Surgery can also be resisted through angiogenesis by tumor cells to secure new nutrition supply lines.4

Major Challenges in treating Glioblastoma

 
  • Impossible to surgically scoop out the entire tumor

    As discussed above, the major reason for this could be that unlike other tumors that have a well-defined boundary of normal tissue that eases the process and maximizes the chance of their complete elimination in a single attempt, this one is inevitably left in the deeper areas. This is done to avoid risking the cognitive function, or indeed immediate patient survival.

 
  • The Blood-Brain Barrier

    Many drugs prove to be inefficient in entering the brain to act on the tumor, owing to the blood-brain barrier that limits the passage of molecules (chemotherapy drugs) from the bloodstream into the brain. So, many drugs that may block glioblastoma growth in lab, fail to work in vivo because of this barrier. Temozolomide is the most common clinical choice as it has the ability to cross the blood-brain barrier.

 
  • Resistance to Temozolomide

    Some brain tumor cells express genes such as MGMT, which grants the ability to repair chemotherapy-induced DNA damage and bypass apoptosis.5Considering that temozolomide, works by damaging DNA through methylation, cells that are MGMT-positive can resist the drug’s effects. As easily exposed tumor cells and those which are sensitive to drugs and radiation are weeded out, cells with these survival traits are selected for expansion and can become the dominant cell type within a tumor mass.

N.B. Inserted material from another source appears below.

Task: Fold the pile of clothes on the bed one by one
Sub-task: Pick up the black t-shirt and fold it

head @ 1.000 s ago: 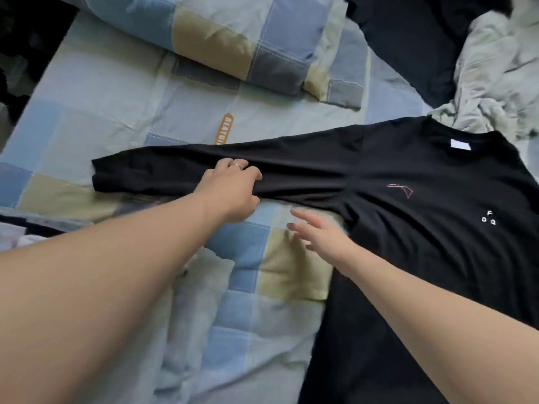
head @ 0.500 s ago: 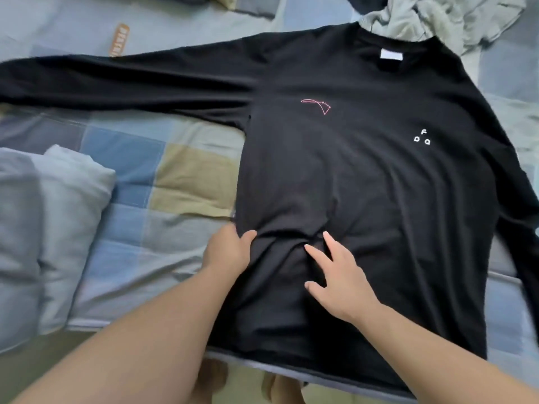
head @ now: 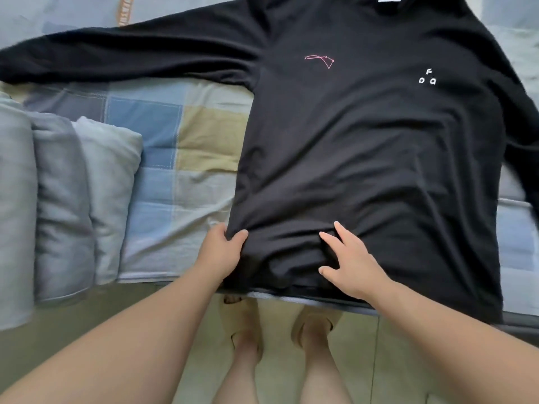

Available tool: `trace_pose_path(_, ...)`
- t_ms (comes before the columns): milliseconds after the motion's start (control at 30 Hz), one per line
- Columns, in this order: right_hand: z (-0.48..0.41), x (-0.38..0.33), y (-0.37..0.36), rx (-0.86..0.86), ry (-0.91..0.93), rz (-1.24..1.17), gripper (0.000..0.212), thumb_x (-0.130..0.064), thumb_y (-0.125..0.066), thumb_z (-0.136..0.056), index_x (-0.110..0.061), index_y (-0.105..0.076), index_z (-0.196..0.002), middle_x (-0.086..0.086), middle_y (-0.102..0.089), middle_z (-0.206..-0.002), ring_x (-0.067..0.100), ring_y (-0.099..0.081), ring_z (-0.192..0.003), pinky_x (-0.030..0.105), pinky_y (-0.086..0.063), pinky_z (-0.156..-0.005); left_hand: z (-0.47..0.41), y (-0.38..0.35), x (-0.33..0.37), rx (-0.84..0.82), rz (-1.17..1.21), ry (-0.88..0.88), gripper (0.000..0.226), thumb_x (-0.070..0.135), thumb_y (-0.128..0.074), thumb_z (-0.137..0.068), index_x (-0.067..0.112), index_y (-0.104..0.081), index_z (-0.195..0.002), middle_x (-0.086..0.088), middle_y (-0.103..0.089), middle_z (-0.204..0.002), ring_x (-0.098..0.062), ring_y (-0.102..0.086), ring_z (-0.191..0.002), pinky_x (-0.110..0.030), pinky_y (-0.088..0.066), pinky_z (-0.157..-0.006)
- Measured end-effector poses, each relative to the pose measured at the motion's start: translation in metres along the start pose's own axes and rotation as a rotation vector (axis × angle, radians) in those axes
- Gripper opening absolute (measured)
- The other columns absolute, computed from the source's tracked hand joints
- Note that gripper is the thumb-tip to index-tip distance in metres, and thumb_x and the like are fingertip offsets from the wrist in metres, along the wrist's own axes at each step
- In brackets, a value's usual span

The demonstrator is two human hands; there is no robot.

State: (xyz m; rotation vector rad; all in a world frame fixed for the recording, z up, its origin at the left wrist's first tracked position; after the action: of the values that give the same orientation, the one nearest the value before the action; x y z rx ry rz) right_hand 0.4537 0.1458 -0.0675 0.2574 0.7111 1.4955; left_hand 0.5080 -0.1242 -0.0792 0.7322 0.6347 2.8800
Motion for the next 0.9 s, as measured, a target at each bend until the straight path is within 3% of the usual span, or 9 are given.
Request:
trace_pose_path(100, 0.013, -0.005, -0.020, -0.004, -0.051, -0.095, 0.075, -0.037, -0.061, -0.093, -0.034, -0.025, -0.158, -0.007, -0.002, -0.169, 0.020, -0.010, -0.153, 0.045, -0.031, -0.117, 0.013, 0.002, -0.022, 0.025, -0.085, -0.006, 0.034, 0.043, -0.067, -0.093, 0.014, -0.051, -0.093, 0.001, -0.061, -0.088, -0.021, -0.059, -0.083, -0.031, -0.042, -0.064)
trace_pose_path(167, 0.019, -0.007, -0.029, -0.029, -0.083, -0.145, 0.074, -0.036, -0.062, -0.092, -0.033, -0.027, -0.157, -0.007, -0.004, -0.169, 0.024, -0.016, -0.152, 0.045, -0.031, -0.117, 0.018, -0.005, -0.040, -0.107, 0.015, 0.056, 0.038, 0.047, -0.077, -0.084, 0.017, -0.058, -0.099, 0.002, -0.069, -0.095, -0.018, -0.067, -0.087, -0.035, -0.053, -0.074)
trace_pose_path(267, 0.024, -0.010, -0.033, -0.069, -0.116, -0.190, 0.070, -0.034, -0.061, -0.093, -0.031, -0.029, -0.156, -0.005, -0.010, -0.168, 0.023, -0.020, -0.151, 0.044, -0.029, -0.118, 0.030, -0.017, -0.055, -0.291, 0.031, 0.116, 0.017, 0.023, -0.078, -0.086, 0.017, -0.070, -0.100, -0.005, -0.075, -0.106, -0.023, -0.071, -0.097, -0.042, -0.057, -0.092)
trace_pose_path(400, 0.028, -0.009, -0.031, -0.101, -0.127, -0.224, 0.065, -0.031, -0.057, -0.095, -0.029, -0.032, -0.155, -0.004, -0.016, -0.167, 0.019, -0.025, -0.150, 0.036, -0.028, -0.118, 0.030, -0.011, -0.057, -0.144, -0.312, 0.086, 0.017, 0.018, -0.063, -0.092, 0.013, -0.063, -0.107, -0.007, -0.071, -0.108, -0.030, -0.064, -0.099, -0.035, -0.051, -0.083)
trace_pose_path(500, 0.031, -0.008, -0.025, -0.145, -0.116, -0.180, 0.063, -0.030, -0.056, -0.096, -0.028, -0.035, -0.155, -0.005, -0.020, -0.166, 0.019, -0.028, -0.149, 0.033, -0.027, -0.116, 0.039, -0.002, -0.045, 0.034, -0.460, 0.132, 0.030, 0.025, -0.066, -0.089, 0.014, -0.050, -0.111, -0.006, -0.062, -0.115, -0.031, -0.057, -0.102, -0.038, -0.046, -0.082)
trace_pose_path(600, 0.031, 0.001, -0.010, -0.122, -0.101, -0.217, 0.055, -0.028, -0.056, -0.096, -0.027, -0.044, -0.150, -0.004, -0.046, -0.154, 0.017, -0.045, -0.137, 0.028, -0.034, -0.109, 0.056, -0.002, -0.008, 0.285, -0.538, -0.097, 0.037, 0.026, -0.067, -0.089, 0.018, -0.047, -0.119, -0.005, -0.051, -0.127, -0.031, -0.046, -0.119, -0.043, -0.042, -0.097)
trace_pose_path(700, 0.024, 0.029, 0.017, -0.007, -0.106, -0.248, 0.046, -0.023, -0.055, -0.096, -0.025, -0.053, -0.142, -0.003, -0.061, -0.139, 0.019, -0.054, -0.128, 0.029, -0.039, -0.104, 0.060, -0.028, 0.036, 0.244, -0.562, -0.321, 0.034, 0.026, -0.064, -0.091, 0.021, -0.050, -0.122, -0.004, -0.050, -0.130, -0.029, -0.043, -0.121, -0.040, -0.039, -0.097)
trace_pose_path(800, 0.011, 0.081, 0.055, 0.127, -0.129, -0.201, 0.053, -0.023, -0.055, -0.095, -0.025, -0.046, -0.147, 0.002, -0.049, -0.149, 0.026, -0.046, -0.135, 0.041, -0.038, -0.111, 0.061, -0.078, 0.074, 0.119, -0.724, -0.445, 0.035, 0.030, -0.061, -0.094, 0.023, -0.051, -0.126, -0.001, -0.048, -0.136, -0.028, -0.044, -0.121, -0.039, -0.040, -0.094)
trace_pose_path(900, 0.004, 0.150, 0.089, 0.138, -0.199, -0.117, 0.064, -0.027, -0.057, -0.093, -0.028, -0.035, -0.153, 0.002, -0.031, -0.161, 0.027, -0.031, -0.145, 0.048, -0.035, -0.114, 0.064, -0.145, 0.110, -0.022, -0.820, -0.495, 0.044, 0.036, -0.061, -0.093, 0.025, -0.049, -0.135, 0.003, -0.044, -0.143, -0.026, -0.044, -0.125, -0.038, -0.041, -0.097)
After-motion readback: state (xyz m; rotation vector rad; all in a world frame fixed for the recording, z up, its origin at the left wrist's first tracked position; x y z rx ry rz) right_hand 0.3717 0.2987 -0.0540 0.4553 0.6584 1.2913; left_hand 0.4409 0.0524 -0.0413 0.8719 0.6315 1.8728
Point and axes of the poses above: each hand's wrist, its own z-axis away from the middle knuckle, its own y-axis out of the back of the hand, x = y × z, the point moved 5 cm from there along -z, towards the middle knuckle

What is the Healthcare Industry doing?

Researchers and doctors are striving to explore multiple avenues to tackle this devastating disease, such as better temozolomide-like drugs, targeted therapies aimed at the genes thought to drive glioblastoma development, tumor-killing viruses, or immunotherapies harnessing the body’s own immune system to target the cancer.

The need of the hour is to device a strategy that can minimise tumor evolution by keeping cells in a restrained, yet treatment-responsive state rather than rowdy and competitive. This may complement current treatments to improve the quality of life for patients and buy them some time while a next generation of treatment is developed.

References

1. DNA methylation profiles of long- and short-term glioblastoma survivors.
2. Tumor self-seeding by circulating cancer cells
3. A neurocentric perspective on glioma invasion.
4. Tumor vasculature and glioma stem cells: Contributions to glioma progression.
5. Glioblastoma: pathology, molecular mechanisms and markers.